Data to process>
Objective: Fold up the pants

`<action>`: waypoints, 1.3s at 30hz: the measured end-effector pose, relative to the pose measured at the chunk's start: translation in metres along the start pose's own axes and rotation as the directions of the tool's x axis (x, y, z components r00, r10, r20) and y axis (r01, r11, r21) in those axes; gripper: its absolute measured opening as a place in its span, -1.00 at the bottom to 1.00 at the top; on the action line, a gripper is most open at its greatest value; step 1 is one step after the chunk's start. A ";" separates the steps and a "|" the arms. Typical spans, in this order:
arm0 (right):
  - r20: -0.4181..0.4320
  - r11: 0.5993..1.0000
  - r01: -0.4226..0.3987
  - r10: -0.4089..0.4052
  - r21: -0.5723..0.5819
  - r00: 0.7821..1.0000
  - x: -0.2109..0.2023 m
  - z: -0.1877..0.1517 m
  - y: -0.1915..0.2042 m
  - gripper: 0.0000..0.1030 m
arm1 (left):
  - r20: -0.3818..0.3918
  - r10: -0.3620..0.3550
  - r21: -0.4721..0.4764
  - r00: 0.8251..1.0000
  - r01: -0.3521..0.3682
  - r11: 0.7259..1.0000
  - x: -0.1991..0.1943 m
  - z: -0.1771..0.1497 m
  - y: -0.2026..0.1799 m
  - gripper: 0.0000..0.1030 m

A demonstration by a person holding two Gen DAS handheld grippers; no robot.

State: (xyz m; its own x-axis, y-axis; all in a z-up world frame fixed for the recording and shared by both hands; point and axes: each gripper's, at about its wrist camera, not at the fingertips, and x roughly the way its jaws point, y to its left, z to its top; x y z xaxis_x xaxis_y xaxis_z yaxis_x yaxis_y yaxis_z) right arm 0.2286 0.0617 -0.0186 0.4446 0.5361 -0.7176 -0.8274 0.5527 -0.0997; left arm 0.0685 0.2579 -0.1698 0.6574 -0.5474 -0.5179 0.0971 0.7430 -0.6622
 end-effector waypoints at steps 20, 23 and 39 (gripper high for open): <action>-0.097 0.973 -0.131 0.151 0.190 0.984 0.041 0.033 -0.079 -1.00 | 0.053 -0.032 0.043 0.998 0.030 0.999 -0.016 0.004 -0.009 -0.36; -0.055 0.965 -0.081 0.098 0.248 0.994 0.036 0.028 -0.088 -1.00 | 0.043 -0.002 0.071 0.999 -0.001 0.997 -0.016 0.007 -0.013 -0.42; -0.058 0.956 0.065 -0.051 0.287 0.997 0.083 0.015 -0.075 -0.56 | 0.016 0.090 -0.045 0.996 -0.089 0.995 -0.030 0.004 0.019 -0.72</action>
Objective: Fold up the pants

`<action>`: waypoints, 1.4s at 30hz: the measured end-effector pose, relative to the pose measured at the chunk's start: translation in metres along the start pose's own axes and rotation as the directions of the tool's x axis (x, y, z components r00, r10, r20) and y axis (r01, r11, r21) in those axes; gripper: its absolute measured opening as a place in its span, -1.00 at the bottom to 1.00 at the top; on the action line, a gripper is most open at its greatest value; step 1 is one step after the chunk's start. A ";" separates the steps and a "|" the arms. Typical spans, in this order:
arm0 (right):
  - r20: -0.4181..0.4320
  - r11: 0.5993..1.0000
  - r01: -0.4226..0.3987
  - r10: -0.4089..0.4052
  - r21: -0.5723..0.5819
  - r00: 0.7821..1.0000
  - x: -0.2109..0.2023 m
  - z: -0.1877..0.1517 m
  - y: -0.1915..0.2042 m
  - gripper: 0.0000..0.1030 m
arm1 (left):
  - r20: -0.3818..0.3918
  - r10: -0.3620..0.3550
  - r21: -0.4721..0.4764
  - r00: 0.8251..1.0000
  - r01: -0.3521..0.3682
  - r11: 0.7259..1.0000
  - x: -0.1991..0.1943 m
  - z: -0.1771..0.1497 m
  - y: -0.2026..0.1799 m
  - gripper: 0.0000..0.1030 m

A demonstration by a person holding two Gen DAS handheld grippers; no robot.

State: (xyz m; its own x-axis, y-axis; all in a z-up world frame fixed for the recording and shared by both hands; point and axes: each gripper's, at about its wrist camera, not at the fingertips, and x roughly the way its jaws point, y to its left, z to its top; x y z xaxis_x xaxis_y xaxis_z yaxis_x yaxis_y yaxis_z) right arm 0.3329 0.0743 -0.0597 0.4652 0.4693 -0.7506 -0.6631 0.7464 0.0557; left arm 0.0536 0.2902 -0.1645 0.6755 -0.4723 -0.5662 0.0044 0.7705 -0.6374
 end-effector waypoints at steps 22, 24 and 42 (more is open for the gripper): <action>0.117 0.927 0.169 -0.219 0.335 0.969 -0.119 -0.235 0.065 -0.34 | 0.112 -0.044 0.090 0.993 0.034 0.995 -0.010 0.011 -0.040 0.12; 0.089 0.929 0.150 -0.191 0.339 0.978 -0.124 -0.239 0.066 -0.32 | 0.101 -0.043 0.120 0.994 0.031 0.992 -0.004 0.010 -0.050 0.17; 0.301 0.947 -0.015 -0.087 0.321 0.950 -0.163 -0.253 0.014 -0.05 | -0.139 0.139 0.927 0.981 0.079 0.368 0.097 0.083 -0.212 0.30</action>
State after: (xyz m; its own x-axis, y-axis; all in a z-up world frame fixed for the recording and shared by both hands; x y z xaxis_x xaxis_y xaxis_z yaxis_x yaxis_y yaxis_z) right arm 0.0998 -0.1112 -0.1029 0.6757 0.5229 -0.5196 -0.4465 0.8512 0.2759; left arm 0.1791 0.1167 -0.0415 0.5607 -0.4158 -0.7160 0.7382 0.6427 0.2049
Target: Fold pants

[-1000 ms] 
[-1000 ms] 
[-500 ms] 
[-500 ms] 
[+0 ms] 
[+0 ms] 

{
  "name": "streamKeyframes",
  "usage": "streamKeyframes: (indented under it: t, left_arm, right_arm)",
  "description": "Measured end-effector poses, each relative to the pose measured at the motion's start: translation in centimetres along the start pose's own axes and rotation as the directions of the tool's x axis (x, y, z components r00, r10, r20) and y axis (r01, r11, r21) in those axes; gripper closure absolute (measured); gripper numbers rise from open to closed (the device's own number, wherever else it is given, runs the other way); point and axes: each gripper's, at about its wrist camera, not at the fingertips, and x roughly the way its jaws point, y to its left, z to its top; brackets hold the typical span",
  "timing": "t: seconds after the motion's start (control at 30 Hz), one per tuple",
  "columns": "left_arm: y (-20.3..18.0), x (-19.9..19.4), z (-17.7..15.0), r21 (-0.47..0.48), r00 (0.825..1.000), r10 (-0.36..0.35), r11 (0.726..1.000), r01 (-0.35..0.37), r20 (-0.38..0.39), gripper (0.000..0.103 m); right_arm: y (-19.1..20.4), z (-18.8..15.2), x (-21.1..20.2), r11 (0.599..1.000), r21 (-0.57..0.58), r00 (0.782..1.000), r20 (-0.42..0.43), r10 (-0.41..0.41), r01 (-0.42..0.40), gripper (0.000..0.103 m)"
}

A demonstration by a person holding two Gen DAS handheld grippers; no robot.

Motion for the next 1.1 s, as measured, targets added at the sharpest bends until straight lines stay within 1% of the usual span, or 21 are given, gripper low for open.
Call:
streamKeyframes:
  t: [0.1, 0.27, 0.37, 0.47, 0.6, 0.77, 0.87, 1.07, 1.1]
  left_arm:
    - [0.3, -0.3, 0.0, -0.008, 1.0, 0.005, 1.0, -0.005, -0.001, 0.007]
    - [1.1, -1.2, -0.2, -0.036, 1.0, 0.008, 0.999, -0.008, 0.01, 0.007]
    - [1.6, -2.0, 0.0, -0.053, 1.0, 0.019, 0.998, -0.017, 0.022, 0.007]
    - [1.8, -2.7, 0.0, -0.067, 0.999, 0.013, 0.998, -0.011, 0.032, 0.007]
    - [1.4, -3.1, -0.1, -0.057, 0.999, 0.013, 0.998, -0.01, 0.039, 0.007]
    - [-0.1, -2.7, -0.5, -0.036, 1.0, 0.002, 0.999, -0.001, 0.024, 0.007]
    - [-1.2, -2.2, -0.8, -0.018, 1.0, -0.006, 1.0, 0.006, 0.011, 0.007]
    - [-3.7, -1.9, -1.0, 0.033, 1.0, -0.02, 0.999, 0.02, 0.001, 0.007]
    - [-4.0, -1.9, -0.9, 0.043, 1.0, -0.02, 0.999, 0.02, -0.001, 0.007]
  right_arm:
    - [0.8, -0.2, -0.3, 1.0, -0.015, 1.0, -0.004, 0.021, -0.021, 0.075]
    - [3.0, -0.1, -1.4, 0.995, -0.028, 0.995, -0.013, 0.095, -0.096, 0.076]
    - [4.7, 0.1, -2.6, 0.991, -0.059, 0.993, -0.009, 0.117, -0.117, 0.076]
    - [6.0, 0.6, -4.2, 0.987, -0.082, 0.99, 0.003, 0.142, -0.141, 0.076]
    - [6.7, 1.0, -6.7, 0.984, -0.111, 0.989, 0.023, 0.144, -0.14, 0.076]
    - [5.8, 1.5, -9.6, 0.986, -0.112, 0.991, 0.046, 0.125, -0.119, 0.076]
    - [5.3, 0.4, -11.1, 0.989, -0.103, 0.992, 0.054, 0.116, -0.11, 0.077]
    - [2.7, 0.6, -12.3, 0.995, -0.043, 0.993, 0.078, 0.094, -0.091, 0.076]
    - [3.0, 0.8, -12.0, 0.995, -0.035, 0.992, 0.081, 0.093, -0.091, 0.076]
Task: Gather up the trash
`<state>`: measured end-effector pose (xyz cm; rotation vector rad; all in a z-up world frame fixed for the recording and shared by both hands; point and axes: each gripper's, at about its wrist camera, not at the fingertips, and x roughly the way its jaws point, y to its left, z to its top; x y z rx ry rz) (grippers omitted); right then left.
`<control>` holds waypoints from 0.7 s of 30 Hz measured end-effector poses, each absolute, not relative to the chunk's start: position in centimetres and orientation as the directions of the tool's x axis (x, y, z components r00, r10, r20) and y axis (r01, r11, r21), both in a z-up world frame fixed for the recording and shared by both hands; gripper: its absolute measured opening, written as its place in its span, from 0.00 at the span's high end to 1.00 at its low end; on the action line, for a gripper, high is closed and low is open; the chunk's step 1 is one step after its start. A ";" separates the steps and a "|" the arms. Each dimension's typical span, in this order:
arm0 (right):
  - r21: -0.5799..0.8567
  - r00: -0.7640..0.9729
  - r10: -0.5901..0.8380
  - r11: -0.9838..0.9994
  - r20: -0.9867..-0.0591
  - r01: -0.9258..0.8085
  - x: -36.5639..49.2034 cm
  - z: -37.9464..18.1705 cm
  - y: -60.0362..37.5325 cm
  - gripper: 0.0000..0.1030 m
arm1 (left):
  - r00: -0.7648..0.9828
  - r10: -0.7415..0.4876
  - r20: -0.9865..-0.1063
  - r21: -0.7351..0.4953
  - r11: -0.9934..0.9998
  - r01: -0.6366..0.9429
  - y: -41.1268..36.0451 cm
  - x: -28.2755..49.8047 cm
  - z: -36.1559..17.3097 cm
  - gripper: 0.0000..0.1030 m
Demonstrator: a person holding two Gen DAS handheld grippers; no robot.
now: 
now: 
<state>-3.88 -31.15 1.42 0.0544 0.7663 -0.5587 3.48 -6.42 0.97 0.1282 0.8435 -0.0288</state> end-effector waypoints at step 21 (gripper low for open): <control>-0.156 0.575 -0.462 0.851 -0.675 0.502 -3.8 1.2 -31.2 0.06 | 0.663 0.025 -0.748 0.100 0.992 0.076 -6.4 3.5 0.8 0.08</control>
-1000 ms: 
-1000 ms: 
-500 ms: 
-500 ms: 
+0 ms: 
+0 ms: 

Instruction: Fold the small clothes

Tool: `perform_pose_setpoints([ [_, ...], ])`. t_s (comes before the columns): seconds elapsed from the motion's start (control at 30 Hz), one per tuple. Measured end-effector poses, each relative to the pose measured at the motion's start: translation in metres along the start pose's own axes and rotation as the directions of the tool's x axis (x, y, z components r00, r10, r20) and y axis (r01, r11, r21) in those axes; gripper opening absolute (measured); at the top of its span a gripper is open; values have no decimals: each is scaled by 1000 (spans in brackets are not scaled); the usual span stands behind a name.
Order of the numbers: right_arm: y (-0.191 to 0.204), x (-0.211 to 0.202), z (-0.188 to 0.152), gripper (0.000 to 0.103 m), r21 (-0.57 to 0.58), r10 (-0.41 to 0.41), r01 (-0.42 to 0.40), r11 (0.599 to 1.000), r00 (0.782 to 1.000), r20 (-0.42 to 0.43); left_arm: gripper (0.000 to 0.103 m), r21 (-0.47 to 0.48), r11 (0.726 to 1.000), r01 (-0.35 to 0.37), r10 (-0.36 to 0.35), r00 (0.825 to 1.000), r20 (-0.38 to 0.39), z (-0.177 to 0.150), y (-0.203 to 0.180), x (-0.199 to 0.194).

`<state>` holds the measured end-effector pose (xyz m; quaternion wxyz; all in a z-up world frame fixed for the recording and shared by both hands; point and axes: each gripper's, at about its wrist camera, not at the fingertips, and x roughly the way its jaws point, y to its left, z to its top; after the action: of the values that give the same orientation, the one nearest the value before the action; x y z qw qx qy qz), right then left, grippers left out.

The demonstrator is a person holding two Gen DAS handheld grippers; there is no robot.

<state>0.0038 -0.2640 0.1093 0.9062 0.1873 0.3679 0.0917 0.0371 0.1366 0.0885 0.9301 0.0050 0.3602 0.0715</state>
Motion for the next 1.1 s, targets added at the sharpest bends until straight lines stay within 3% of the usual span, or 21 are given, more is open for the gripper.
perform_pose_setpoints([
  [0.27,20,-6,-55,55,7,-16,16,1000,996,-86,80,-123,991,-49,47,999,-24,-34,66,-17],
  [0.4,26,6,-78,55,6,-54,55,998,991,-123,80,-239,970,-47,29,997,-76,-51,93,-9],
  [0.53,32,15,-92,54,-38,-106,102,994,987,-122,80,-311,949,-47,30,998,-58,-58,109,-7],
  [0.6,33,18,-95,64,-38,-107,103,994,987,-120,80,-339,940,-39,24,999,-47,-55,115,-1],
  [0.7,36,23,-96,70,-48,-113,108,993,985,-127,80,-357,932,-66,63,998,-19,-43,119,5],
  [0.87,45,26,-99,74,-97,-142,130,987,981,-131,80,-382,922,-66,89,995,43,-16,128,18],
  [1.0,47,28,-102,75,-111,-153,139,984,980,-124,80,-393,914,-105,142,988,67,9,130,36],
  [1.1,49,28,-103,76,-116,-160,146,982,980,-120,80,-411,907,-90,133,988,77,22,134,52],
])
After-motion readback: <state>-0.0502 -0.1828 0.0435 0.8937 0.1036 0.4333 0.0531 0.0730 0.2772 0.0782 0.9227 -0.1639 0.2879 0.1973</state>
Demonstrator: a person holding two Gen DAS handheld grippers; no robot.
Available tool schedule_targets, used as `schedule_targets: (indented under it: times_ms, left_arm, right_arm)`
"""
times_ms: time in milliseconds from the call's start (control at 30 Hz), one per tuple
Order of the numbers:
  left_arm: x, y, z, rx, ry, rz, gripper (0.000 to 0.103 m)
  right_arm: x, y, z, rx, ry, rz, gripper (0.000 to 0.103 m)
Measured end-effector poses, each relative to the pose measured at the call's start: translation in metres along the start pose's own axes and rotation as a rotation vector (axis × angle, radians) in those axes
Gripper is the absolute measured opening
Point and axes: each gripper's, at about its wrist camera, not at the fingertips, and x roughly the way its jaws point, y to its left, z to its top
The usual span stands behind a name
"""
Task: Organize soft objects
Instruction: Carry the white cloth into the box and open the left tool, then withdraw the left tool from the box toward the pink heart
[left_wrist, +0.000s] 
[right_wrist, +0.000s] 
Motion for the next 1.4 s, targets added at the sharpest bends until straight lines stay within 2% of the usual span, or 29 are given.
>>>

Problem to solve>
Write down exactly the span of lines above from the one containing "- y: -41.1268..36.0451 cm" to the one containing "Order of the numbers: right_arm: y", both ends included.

Output for this exercise>
  - y: -41.1268..36.0451 cm
  - x: -28.2755..49.8047 cm
  - z: -36.1559..17.3097 cm
  - gripper: 0.0000..0.1030 m
Demonstrator: a person holding two Gen DAS handheld grippers; no robot.
now: 
now: 
<state>-3.88 -31.15 1.42 0.0544 0.7663 -0.5587 3.48 -6.42 0.97 0.1282 0.8435 -0.0288</state> end-effector waypoints at step 21 (gripper low for open): <control>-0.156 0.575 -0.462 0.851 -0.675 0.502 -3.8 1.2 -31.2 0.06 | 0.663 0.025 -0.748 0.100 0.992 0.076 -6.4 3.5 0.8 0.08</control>
-1000 ms: 
-1000 ms: 
-500 ms: 
-500 ms: 
+0 ms: 
+0 ms: 

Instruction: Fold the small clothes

Tool: `perform_pose_setpoints([ [_, ...], ])`. t_s (comes before the columns): seconds elapsed from the motion's start (control at 30 Hz), one per tuple. Measured end-effector poses, each relative to the pose measured at the motion's start: translation in metres along the start pose's own axes and rotation as the directions of the tool's x axis (x, y, z components r00, r10, r20) and y axis (r01, r11, r21) in those axes; gripper opening absolute (measured); at the top of its span a gripper is open; values have no decimals: each is scaled by 1000 (spans in brackets are not scaled); the usual span stands behind a name.
Order of the numbers: right_arm: y (-0.191 to 0.204), x (-0.211 to 0.202), z (-0.188 to 0.152), gripper (0.000 to 0.103 m), r21 (-0.57 to 0.58), r10 (-0.41 to 0.41), r01 (-0.42 to 0.40), r11 (0.599 to 1.000), r00 (0.782 to 1.000), r20 (-0.42 to 0.43); left_arm: gripper (0.000 to 0.103 m), r21 (-0.47 to 0.48), r11 (0.726 to 1.000), r01 (-0.35 to 0.37), r10 (-0.36 to 0.35), r00 (0.825 to 1.000), r20 (-0.38 to 0.39), z (-0.177 to 0.150), y (-0.203 to 0.180), x (-0.199 to 0.194).

Nothing further is needed for the exercise.